● What you need to do
Give back all of the data exactly.

Start of Supplied records

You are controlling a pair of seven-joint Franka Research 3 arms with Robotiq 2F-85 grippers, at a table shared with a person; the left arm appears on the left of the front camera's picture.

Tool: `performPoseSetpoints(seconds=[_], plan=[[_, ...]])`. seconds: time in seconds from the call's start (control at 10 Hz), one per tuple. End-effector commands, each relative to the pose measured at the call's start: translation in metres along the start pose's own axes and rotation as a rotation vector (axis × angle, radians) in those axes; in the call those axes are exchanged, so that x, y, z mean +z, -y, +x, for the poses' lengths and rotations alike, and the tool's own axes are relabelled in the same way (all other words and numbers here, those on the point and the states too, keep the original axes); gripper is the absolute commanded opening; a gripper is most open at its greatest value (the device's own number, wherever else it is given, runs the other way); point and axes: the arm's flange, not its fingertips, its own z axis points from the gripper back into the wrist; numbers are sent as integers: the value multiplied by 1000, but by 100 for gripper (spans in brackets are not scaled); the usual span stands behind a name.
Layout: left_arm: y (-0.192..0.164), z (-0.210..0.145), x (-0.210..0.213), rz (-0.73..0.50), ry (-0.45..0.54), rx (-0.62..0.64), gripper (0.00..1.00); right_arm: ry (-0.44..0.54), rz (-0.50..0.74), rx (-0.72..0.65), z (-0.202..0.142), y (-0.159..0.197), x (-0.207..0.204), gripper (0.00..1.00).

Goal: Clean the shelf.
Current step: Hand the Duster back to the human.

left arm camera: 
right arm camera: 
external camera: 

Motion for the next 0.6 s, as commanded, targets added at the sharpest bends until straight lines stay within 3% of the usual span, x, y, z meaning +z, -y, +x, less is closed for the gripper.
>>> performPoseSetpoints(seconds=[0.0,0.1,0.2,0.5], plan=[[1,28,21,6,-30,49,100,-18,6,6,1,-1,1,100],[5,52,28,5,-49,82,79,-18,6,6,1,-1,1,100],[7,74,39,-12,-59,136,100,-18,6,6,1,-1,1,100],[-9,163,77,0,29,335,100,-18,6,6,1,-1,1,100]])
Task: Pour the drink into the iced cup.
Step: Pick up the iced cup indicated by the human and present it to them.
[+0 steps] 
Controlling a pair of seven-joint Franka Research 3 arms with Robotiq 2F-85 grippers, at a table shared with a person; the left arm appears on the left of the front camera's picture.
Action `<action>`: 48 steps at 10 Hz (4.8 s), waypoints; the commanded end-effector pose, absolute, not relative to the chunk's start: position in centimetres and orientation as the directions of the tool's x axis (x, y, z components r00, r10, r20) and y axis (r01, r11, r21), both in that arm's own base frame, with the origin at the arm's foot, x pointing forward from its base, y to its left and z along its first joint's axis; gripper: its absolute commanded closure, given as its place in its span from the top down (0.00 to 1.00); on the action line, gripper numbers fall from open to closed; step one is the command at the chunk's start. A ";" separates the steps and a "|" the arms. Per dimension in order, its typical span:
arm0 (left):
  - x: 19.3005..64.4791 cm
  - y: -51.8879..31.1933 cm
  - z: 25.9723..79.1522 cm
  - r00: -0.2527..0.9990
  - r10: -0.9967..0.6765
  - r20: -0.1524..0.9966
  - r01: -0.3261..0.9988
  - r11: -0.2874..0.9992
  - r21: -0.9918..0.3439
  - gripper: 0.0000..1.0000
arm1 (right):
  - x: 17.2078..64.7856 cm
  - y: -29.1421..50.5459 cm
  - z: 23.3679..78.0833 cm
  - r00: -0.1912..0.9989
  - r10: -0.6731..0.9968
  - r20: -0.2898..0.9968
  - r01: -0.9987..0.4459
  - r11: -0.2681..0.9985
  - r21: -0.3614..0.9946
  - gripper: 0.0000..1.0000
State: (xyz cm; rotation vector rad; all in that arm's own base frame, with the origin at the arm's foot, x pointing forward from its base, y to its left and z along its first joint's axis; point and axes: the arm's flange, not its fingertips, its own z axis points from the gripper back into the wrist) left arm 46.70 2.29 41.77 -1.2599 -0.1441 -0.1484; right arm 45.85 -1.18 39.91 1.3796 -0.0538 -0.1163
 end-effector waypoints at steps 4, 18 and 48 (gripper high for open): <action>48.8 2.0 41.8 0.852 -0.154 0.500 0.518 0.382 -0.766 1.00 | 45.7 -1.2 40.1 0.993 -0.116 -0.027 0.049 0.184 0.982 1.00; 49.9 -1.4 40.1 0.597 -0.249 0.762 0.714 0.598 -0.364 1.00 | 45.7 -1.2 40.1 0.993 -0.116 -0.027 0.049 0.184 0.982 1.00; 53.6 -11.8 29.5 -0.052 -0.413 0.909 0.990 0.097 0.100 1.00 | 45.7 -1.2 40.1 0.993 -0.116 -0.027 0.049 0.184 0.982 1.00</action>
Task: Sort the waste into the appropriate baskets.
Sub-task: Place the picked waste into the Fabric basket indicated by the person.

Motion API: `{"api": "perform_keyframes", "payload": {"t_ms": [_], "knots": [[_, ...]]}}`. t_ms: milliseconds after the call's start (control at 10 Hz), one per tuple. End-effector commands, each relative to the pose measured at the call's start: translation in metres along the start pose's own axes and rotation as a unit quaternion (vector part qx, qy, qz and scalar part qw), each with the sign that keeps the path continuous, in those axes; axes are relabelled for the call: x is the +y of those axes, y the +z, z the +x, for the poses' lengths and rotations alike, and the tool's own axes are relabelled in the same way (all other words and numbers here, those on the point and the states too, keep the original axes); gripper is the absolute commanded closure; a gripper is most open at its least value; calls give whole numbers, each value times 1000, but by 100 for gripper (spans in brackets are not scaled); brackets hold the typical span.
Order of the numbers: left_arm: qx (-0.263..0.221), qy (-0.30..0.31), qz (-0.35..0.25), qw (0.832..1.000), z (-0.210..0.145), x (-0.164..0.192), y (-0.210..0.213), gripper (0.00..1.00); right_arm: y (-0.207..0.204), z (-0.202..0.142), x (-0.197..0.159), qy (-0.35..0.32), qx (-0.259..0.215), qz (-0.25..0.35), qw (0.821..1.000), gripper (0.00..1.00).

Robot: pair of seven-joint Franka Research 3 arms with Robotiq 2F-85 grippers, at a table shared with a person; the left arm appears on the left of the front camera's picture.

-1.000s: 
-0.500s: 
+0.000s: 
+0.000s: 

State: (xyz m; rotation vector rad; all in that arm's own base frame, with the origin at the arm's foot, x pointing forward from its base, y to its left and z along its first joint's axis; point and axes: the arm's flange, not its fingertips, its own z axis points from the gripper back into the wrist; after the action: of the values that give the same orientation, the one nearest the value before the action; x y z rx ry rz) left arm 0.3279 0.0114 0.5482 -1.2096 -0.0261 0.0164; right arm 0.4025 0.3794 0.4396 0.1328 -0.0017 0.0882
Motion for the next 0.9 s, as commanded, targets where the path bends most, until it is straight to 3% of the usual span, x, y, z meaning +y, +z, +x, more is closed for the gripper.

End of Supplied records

● The answer
You are controlling a pair of seven-joint Franka Research 3 arms with Robotiq 2F-85 grippers, at a table shared with a person; the left arm appears on the left of the front camera's picture.

Tool: `performPoseSetpoints(seconds=[_], plan=[[_, ...]])`. seconds: time in seconds from the call's start (control at 10 Hz), one per tuple. End-effector commands, each relative to the pose measured at the call's start: translation in metres along the start pose's own axes and rotation as a rotation vector (axis × angle, radians) in those axes; in the call those axes are exchanged, so that x, y, z mean +z, -y, +x, for the poses' lengths and rotations alike, and the tool's own axes are relabelled in the same way (all other words and numbers here, those on the point and the states too, keep the original axes); gripper is the absolute commanded opening; a gripper is most open at its greatest value (the device's own number, wherever else it is given, runs the other way); point and axes: the arm's flange, not its fingertips, its own z axis points from the gripper back into the wrist; numbers are sent as integers: the value multiplied by 1000, but by 100 for gripper (spans in brackets are not scaled); the usual span stands behind a name.
Layout: left_arm: y (-0.192..0.164), z (-0.210..0.145), x (-0.210..0.213), rz (-0.73..0.50), ry (-0.45..0.54), rx (-0.62..0.64), gripper (0.00..1.00); right_arm: ry (-0.44..0.54), rz (-0.50..0.74), rx (-0.72..0.65), z (-0.202..0.142), y (-0.159..0.197), x (-0.207..0.204), gripper (0.00..1.00).

Goal: Clean the shelf.
Current step: Hand the Duster back to the human.

left arm camera: 
right arm camera: 
external camera: 

Motion for the next 0.6 s, as commanded, targets added at the sharpest bends until straight lines stay within 3% of the usual span, x, y, z meaning +z, -y, +x, less is closed for the gripper.
>>> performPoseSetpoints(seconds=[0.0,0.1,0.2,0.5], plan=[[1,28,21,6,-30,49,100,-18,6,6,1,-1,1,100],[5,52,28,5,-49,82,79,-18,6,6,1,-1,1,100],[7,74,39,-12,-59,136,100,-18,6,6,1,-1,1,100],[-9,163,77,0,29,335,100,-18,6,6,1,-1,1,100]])
Task: Pour the drink into the iced cup.
Step: Pick up the iced cup indicated by the human and present it to them.
[+0 steps] 
Controlling a pair of seven-joint Franka Research 3 arms with Robotiq 2F-85 grippers, at a table shared with a person; the left arm appears on the left of the front camera's picture.
Action `<action>`: 48 steps at 10 Hz (4.8 s), waypoints; the commanded end-effector pose, absolute, not relative to the chunk's start: position in centimetres and orientation as the directions of the tool's x axis (x, y, z components r00, r10, r20) and y axis (r01, r11, r21), both in that arm's own base frame, with the origin at the arm's foot, x pointing forward from its base, y to its left and z along its first joint's axis; gripper: its absolute commanded closure, given as its place in its span from the top down (0.00 to 1.00); on the action line, gripper numbers fall from open to closed; step one is the command at the chunk's start. A ";" separates the steps and a "|" the arms. Per dimension in order, its typical span:
arm0 (left):
  - x: 19.3005..64.4791 cm
  - y: -51.8879..31.1933 cm
  - z: 25.9723..79.1522 cm
  - r00: -0.2527..0.9990
  - r10: -0.9967..0.6765
  - r20: -0.1524..0.9966
  - r01: -0.3261..0.9988
  - r11: -0.2874..0.9992
  - r21: -0.9918..0.3439
  - gripper: 0.0000..1.0000
arm1 (right):
  - x: 17.2078..64.7856 cm
  - y: -29.1421..50.5459 cm
  - z: 23.3679..78.0833 cm
  - r00: -0.1912..0.9989
  - r10: -0.6731..0.9968
  - r20: -0.2898..0.9968
  - r01: -0.9987..0.4459
  - r11: -0.2681..0.9985
  - r21: -0.3614..0.9946
  - gripper: 0.0000..1.0000
State: (xyz cm; rotation vector rad; all in that arm's own base frame, with the origin at the arm's foot, x pointing forward from its base, y to its left and z along its first joint's axis; point and axes: the arm's flange, not its fingertips, its own z axis points from the gripper back into the wrist) left arm 46.70 2.29 41.77 -1.2599 -0.1441 -0.1484; right arm 45.85 -1.18 39.91 1.3796 -0.0538 -0.1163
 end-effector waypoints at steps 4, 18 and 48 (gripper high for open): <action>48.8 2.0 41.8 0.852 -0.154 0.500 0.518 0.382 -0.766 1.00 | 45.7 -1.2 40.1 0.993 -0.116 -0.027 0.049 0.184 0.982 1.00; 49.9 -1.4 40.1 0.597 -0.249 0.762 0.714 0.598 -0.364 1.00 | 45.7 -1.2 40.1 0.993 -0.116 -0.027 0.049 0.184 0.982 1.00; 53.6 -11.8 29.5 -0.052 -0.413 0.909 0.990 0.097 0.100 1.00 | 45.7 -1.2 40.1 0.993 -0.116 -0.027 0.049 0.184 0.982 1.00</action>
Task: Sort the waste into the appropriate baskets.
Sub-task: Place the picked waste into the Fabric basket indicated by the person.

Motion API: `{"api": "perform_keyframes", "payload": {"t_ms": [_], "knots": [[_, ...]]}}`. t_ms: milliseconds after the call's start (control at 10 Hz), one per tuple. End-effector commands, each relative to the pose measured at the call's start: translation in metres along the start pose's own axes and rotation as a unit quaternion (vector part qx, qy, qz and scalar part qw), each with the sign that keeps the path continuous, in those axes; axes are relabelled for the call: x is the +y of those axes, y the +z, z the +x, for the poses' lengths and rotations alike, and the tool's own axes are relabelled in the same way (all other words and numbers here, those on the point and the states too, keep the original axes); gripper is the absolute commanded closure; a gripper is most open at its least value; calls give whole numbers, each value times 1000, but by 100 for gripper (spans in brackets are not scaled); brackets hold the typical span.
Order of the numbers: left_arm: qx (-0.263..0.221), qy (-0.30..0.31), qz (-0.35..0.25), qw (0.832..1.000), z (-0.210..0.145), x (-0.164..0.192), y (-0.210..0.213), gripper (0.00..1.00); right_arm: y (-0.207..0.204), z (-0.202..0.142), x (-0.197..0.159), qy (-0.35..0.32), qx (-0.259..0.215), qz (-0.25..0.35), qw (0.821..1.000), gripper (0.00..1.00).

Robot: pair of seven-joint Franka Research 3 arms with Robotiq 2F-85 grippers, at a table shared with a person; the left arm appears on the left of the front camera's picture.

-1.000s: 
-0.500s: 
+0.000s: 
+0.000s: 

State: (xyz m; rotation vector rad; all in that arm's own base frame, with the origin at the arm's foot, x pointing forward from its base, y to its left and z along its first joint's axis; point and axes: the arm's flange, not its fingertips, its own z axis points from the gripper back into the wrist; after the action: of the values that give the same orientation, the one nearest the value before the action; x y z rx ry rz) left arm 0.3279 0.0114 0.5482 -1.2096 -0.0261 0.0164; right arm 0.4025 0.3794 0.4396 0.1328 -0.0017 0.0882
Motion for the next 0.9 s, as commanded, targets where the path bends most, until it is straight to 3% of the usual span, x, y, z meaning +y, +z, +x, more is closed for the gripper.

The output for this exercise is now complete.